▶ Data extracts:
____
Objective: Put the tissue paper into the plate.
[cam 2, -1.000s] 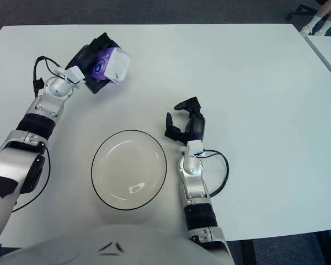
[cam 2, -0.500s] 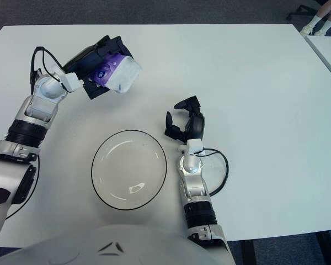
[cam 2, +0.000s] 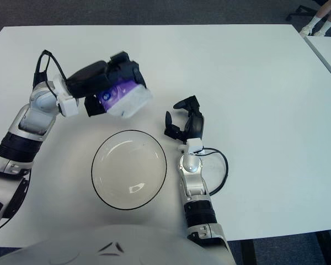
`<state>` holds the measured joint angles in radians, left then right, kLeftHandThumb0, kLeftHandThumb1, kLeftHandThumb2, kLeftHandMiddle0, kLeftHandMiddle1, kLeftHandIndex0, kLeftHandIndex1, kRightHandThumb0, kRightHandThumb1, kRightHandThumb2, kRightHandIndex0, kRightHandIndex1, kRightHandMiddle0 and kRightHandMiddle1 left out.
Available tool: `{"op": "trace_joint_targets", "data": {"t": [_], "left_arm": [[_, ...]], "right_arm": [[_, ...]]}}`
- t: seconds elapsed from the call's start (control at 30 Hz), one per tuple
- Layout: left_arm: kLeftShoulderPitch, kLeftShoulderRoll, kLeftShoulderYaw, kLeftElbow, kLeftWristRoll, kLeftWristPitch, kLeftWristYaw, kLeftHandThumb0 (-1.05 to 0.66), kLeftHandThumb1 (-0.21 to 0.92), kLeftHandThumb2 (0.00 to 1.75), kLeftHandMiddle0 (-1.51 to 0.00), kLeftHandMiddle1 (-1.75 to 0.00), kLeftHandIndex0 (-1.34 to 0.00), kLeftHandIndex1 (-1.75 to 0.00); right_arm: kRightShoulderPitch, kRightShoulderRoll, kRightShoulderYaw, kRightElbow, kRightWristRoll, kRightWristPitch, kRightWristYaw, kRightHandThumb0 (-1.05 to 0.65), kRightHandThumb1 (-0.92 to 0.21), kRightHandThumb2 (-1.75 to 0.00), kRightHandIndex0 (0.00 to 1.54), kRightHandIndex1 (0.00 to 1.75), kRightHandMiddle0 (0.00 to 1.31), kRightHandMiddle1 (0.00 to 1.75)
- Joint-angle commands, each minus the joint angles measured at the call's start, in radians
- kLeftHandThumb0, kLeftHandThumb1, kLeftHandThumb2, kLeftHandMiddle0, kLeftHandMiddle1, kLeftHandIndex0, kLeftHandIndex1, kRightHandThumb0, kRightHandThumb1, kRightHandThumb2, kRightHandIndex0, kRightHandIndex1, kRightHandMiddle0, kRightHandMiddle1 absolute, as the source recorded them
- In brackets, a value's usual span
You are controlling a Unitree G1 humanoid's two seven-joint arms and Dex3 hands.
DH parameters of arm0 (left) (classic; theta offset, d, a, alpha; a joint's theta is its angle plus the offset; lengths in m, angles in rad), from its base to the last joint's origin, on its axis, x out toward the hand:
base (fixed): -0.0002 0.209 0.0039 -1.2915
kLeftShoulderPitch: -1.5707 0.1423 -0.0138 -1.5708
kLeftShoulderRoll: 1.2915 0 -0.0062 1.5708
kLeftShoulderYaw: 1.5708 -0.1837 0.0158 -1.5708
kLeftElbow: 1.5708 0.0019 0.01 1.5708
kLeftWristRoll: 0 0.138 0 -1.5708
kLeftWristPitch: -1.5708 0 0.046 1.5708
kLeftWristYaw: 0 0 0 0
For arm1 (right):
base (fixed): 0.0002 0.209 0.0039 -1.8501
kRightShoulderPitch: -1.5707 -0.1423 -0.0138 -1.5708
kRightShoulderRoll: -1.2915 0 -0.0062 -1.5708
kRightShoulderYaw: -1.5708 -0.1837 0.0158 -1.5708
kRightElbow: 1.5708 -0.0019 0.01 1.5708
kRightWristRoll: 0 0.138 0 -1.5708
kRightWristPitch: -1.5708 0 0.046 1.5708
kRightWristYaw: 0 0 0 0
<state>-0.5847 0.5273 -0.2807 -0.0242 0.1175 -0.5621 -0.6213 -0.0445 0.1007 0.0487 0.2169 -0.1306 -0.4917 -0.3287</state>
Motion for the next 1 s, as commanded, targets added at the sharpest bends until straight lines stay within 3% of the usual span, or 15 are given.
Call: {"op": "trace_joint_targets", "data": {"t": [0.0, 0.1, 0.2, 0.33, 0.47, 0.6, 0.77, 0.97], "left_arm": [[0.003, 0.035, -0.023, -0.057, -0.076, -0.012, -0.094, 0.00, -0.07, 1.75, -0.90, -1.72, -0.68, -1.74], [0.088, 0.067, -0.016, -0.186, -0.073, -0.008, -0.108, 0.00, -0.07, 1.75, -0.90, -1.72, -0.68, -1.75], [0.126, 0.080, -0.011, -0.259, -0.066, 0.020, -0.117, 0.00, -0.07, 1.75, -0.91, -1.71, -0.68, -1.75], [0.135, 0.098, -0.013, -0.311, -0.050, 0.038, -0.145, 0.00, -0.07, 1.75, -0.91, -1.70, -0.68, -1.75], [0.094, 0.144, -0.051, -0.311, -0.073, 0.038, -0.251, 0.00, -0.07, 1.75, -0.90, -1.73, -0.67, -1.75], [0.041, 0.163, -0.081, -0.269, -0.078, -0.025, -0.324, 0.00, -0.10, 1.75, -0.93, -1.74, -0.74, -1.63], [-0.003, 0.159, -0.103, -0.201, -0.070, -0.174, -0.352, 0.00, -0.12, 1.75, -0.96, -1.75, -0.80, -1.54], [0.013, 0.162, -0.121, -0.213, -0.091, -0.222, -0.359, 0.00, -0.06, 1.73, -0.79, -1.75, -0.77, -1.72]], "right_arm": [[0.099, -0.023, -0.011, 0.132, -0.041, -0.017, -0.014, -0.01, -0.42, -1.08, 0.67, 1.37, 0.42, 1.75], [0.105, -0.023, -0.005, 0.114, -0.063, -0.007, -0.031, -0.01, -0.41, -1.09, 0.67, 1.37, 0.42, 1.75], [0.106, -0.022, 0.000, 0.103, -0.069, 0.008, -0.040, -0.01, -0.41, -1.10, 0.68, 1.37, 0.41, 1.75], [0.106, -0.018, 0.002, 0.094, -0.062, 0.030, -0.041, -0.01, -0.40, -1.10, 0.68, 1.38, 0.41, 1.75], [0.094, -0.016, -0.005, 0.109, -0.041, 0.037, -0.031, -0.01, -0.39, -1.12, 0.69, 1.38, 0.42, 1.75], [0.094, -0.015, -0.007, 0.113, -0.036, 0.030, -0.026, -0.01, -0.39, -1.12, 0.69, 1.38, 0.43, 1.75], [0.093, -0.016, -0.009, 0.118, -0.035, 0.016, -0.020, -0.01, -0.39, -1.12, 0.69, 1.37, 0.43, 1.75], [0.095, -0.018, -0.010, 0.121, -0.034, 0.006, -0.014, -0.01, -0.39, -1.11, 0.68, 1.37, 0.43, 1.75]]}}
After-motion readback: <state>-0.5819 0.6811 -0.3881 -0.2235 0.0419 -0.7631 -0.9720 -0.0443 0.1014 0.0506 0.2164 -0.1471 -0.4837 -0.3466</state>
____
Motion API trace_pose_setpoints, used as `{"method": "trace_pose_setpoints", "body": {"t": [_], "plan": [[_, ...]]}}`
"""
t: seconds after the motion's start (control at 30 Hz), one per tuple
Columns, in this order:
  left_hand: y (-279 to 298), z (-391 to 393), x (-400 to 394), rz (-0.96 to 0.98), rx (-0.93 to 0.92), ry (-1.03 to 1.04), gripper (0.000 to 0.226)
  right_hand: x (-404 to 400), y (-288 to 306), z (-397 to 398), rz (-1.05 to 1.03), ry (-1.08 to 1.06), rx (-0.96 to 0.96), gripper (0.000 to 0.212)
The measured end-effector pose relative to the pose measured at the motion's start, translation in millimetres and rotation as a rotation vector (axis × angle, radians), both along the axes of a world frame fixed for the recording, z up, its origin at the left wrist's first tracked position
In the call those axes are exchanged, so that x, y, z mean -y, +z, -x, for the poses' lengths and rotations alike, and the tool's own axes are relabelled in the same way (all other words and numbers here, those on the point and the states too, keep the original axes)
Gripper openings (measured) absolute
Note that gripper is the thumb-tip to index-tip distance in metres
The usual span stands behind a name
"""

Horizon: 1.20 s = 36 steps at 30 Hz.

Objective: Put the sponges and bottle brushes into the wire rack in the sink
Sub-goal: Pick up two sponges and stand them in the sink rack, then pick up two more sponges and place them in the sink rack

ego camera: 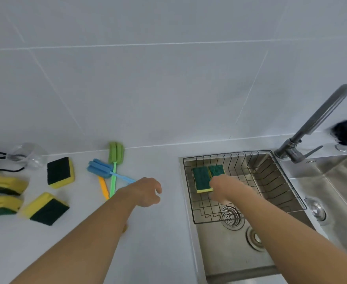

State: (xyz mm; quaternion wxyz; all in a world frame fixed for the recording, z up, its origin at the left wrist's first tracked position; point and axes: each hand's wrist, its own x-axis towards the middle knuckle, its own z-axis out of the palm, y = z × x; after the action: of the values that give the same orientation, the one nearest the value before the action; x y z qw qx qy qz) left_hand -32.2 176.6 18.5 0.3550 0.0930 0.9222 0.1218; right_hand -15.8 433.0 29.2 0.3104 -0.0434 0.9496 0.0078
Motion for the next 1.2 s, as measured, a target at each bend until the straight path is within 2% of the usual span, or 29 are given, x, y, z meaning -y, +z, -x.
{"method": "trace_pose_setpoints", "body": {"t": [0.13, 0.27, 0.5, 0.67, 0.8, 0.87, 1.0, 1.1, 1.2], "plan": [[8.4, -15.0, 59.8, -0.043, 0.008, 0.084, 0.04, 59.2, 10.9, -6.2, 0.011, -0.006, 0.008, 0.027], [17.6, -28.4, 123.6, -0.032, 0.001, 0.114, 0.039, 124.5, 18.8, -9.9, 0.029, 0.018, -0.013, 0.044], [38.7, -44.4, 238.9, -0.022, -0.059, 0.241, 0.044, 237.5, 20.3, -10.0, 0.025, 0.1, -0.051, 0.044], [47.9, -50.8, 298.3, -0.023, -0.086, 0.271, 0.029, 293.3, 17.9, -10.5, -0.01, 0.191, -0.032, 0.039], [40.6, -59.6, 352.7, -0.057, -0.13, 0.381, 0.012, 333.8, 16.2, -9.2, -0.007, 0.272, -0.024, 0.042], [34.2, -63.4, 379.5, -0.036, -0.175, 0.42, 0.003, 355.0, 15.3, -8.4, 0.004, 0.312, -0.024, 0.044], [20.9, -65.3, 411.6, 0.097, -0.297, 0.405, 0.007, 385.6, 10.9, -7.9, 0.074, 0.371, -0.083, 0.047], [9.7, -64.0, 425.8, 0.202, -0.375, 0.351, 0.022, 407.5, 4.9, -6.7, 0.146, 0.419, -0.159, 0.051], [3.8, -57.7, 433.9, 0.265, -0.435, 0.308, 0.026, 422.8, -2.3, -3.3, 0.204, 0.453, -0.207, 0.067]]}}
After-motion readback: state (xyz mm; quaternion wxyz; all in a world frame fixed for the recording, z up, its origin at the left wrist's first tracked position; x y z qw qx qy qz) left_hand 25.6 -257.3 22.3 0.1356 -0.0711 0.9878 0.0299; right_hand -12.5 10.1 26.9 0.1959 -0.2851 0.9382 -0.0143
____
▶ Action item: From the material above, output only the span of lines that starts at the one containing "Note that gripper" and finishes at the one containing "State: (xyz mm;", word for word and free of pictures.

▶ Reply:
Note that gripper is the thumb-tip to index-tip distance in metres
The usual span stands behind a name
"""

Horizon: 1.20 s = 36 steps at 30 Hz.

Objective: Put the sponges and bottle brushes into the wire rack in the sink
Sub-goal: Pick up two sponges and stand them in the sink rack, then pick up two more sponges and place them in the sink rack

ego camera: 

State: (xyz mm; quaternion wxyz; all in a world frame fixed for the recording, z up, its origin at the left wrist's first tracked position; point and axes: each hand's wrist, its own x-axis towards the middle knuckle, its own z-axis out of the palm, y = z × x; after the action: of the values that give the same orientation, the one nearest the value before the action; x y z qw qx qy qz) left_hand -32.2 176.6 18.5 0.3550 0.0930 0.9222 0.1218; right_hand -15.8 433.0 29.2 0.3104 -0.0434 0.9496 0.0078

The answer has been fully stated.